At Loopio, we are searching for a visionary Senior Engineering Leader to spearhead our Site Reliability Engineering (SRE), Infrastructure, and MLOps teams. In this pivotal role, you will architect the foundation of reliability, scalability, and cost efficiency for our platform's systems.
You will guide teams responsible for designing, building, and operating our production infrastructure, ensuring our services remain resilient, observable, and primed for expansion as we incorporate cutting-edge AI and automated workflows.
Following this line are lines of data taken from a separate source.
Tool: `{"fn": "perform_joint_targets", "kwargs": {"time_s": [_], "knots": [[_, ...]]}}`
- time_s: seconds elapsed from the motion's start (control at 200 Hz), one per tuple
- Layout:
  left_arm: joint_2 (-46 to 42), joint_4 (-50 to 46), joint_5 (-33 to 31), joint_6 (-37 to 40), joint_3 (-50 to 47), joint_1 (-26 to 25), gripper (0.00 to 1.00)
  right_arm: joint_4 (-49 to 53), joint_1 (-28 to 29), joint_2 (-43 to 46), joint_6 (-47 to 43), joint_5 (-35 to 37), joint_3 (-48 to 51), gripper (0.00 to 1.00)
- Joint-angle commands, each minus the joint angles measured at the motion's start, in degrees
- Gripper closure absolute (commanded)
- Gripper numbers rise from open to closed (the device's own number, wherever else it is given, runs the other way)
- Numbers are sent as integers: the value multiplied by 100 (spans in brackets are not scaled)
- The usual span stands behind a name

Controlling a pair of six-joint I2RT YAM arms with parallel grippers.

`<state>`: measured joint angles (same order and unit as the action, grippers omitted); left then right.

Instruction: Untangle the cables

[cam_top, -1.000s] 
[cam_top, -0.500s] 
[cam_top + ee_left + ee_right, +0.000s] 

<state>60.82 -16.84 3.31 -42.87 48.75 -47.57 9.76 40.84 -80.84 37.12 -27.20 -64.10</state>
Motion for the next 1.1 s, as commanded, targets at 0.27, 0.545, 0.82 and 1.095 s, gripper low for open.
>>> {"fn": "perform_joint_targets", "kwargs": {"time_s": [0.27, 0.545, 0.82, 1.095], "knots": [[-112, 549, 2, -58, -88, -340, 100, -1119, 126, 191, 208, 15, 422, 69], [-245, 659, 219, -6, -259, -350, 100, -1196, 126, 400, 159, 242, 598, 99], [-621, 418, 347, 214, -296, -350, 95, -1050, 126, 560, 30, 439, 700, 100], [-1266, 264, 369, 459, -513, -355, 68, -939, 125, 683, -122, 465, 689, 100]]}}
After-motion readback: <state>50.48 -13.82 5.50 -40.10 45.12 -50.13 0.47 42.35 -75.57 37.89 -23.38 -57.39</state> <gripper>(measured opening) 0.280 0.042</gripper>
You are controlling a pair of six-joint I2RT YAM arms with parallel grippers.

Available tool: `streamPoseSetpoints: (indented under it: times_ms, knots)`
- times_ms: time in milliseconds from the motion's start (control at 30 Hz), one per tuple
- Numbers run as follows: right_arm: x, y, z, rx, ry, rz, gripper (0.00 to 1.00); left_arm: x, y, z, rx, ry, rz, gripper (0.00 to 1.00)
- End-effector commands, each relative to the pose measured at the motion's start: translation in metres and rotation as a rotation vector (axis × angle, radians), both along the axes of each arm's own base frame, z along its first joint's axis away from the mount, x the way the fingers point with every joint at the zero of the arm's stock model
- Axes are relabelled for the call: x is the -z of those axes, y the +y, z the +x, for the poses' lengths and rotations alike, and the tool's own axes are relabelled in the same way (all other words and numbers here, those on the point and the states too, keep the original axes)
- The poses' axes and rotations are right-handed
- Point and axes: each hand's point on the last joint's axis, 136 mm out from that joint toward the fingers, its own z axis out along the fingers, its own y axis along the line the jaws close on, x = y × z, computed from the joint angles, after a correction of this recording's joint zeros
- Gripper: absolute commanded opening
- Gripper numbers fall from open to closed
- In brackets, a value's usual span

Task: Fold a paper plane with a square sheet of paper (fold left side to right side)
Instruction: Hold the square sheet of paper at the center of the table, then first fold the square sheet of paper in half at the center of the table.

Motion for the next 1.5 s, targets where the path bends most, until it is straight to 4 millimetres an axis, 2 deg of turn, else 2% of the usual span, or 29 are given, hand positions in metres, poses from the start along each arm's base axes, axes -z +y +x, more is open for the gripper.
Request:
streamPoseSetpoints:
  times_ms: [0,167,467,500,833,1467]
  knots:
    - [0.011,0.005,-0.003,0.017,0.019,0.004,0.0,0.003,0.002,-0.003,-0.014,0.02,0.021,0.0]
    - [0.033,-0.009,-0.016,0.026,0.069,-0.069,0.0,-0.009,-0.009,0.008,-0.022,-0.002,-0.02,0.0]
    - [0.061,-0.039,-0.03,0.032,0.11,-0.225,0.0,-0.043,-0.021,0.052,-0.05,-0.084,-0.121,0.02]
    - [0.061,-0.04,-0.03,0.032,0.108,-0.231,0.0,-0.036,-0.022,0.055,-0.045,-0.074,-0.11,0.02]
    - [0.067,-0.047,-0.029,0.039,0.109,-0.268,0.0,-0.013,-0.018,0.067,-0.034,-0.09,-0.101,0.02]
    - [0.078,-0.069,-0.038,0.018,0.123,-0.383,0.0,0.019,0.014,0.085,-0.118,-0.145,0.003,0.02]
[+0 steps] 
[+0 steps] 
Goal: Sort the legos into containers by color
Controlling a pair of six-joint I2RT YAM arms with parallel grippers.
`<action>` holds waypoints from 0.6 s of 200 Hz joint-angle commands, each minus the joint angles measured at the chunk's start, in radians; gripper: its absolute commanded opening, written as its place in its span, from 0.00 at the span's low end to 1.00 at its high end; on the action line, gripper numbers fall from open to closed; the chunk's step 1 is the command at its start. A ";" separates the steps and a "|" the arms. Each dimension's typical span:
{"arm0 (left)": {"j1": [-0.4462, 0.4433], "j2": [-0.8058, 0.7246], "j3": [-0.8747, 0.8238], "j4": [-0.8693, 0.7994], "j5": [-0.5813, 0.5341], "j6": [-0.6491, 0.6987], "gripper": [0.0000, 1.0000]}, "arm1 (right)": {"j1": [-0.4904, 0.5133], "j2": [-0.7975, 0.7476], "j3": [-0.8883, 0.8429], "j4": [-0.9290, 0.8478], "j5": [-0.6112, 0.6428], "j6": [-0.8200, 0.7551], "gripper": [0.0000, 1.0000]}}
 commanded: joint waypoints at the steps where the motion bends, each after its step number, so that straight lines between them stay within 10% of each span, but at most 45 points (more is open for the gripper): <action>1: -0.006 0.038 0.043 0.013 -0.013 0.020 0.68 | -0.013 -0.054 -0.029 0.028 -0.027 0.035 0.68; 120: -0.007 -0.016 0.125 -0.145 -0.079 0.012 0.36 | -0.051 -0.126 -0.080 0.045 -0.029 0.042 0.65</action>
Collaborating closely with Product Engineering, Security, and Data teams, you will facilitate rapid, secure delivery while upholding operational excellence.
Note: This position is an existing vacancy within our team.
Key Responsibilities
Leadership & Team Development
Lead and nurture multiple teams across SRE, Cloud Infrastructure, and MLOps.
Mentor engineering managers and senior contributors, cultivating a culture of ownership and high standards.
Foster a 'Platform-as-a-Product' mindset, ensuring infrastructure and ML tools empower the wider engineering organization.
Collaborate with Recruiting to attract and retain top-tier talent in the areas of cloud, reliability, and machine learning infrastructure.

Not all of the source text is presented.